Le Pearl

“En sortant de l’hôtel, j’ai senti cette chaleur terrassante, un vrai four, je n’avais jamais vécu une température aussi haute. (…) 46 degrés. Ceci explique cela… heureusement, la climatisation est partout, tellement partout que mon hôte m’explique que dans certains quartiers, les Qataris ont installé des climatiseurs dans la rue… l’art de la démesure est ici. Le choc culturel et social est extrême entre la Côte d’Ivoire et le Qatar. Les paysages sont ultra aseptisés, tous les bâtiments sont flambants neufs, dénués de charme. Élise habite dans un quartier appelé le Pearl, le quartier des expatriés ! Il avait été imaginé et construit par une famille très influente au Qatar qui avait envie de créer une zone pour les étrangers qui serait différente du reste de la ville notamment parce que l’alcool pourrait y être consommé, que les femmes auraient plus de liberté… L’Émir a refusé, ce qui n’a pas empêché au Pearl de devenir le point de chute des expatriés. J’ai pu observer une partie de l’infrastructure construire pour l’accueil des championnats du monde d’athlétisme qui se tiendront à Doha à partir de 26 septembre.”

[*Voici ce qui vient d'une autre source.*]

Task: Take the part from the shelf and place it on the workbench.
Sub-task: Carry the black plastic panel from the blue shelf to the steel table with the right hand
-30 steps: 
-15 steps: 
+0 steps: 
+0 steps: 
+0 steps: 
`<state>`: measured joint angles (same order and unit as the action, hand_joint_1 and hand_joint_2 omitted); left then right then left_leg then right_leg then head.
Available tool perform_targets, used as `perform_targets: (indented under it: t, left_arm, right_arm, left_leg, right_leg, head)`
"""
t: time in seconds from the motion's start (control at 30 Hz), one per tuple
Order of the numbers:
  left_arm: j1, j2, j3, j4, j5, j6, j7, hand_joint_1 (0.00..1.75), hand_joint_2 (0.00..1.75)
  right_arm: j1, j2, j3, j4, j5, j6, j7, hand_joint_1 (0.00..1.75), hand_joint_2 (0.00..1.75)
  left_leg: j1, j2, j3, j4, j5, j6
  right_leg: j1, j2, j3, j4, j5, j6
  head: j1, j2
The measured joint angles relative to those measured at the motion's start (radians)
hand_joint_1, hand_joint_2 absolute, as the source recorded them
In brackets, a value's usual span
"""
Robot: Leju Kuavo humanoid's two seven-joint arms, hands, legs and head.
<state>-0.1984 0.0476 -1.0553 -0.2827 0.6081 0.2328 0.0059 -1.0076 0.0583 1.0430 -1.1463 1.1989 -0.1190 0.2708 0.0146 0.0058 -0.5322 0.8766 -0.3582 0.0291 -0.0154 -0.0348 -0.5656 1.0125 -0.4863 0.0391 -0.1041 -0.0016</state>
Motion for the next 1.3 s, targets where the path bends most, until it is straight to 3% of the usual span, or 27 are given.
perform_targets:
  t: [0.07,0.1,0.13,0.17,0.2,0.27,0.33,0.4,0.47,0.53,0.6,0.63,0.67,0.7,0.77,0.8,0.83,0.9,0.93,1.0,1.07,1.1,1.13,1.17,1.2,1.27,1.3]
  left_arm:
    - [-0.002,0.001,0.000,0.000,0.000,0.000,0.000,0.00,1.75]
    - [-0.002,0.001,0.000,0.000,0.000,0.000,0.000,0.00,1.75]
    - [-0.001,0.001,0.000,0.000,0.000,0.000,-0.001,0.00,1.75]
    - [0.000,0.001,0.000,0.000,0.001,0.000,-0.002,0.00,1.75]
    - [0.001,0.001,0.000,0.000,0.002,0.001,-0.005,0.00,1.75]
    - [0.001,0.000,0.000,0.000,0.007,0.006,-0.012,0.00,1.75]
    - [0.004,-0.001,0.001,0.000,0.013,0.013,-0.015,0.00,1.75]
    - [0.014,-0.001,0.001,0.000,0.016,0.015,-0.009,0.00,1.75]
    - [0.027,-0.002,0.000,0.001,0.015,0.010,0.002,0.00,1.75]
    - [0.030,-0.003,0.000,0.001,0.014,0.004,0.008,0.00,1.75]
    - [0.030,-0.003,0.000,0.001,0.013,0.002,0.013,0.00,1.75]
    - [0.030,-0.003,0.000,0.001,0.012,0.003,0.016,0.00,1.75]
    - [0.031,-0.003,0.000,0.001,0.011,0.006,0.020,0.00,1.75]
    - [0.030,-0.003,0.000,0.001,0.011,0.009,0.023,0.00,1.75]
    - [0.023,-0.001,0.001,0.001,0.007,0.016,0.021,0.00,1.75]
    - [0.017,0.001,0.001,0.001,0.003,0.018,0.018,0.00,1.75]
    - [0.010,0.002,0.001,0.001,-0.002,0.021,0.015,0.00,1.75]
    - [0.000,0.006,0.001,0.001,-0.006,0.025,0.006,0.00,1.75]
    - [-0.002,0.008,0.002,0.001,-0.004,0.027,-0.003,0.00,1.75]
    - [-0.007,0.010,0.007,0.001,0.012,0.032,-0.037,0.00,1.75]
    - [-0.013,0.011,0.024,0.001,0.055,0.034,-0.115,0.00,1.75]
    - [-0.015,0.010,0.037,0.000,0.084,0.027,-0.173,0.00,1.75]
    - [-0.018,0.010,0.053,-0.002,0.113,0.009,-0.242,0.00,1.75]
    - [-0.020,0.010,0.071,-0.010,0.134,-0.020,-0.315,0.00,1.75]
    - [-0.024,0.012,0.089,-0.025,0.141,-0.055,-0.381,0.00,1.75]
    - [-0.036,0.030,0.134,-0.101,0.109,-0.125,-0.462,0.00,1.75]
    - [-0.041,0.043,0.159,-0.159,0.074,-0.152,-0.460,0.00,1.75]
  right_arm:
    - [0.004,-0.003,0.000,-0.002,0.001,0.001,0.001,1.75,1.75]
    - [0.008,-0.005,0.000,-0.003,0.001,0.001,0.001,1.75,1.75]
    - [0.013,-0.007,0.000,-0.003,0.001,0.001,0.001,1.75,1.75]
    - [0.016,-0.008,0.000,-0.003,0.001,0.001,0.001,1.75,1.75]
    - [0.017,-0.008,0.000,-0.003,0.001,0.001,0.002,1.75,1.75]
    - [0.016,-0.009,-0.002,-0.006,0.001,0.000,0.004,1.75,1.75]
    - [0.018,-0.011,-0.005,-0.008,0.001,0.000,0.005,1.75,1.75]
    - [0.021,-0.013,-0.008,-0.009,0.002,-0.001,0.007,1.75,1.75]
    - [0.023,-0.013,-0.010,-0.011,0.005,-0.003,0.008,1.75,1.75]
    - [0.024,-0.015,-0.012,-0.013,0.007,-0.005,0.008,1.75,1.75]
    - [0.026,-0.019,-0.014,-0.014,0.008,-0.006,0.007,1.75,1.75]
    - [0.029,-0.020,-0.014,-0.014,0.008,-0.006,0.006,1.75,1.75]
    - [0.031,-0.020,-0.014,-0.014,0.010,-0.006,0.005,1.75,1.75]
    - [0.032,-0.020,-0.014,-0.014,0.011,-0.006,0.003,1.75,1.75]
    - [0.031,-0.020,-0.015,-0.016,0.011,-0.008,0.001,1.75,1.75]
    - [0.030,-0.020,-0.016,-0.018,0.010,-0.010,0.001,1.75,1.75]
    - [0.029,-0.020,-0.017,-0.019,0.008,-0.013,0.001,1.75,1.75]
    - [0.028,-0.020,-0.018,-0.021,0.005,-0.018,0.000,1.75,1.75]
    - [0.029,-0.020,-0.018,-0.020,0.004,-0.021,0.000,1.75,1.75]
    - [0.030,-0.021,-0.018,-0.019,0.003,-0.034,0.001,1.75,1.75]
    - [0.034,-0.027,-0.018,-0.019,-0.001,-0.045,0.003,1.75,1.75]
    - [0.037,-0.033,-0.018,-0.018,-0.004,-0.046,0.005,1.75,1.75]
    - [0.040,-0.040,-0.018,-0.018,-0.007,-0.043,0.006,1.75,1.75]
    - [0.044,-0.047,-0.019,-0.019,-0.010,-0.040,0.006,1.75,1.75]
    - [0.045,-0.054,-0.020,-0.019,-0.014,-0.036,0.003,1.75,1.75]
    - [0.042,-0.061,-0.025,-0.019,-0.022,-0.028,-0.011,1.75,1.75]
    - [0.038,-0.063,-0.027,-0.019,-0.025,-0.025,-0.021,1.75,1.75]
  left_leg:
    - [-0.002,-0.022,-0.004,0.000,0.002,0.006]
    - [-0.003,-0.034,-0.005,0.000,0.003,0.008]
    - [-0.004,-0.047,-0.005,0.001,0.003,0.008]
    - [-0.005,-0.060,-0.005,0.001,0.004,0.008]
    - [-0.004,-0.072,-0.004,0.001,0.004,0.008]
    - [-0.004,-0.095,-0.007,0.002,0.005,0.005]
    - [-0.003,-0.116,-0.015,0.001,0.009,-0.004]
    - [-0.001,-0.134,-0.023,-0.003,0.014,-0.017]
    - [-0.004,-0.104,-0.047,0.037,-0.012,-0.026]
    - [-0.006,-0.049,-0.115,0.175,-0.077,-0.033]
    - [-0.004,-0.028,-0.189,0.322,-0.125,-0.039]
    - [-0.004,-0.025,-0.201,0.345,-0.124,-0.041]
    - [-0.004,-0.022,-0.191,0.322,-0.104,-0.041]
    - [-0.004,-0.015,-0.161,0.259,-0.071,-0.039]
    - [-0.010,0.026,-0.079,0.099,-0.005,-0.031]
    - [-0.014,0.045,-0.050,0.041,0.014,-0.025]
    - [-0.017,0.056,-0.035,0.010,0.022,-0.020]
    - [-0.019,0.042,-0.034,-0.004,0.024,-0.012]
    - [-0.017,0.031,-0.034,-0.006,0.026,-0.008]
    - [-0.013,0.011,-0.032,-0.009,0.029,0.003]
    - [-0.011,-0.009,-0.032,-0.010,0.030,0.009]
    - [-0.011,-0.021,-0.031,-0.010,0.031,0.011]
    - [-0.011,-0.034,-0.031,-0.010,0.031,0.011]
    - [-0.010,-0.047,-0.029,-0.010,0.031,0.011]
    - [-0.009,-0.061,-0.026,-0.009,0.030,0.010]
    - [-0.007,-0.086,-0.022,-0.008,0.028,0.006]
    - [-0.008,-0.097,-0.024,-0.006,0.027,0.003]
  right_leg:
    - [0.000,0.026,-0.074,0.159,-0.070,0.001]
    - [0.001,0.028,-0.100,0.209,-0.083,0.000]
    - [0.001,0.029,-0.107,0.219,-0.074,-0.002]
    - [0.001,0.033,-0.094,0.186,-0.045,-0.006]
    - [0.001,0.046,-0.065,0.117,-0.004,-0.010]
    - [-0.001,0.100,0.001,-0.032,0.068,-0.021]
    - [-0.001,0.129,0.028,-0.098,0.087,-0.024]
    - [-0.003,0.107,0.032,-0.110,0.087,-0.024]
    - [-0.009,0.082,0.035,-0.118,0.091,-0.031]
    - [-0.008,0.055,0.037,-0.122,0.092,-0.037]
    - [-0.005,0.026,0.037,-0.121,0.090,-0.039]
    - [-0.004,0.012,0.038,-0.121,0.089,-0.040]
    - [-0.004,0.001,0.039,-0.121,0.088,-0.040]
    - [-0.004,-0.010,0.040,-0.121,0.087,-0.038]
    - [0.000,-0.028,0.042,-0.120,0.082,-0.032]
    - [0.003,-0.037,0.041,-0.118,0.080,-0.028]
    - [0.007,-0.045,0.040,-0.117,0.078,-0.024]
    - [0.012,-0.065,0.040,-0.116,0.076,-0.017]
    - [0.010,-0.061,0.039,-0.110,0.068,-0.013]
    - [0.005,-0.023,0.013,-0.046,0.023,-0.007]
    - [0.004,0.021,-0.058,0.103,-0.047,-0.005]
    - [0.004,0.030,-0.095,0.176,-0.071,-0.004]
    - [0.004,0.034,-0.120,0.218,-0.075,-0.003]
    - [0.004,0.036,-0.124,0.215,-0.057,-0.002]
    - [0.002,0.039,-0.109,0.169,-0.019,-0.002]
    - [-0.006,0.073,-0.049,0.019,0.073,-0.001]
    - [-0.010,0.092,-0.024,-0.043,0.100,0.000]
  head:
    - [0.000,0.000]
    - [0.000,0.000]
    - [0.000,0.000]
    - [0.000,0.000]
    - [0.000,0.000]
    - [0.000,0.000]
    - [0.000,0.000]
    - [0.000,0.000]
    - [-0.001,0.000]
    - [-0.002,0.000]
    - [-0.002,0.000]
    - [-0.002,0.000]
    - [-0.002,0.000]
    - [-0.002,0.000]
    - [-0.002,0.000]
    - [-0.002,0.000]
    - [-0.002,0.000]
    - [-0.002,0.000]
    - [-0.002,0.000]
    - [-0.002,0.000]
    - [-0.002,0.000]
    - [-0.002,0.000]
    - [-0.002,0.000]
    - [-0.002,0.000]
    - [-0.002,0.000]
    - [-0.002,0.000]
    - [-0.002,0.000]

“Ici il n’y a pas de bar, ce ne sont que des cafés qui ne servent pas d’alcool. Le seul moyen de consommer de l’alcool est d’aller dans les hôtels, ce que beaucoup de gens font. (…) les Qataris sont très stricts sur la façon dont les femmes s’habillent, la religion, la consommation d’alcool, l’homosexualité, mais la débauche n’est pas loin dans les soirées dans les hôtels entre Qataris.”

“Ce restaurant où tu commandes des plats à partager, c’est quelque chose que j’apprécie beaucoup depuis le début de mon aventure, et où tu manges par terre dans un petit sas sur un tapis, adossé à des coussins.”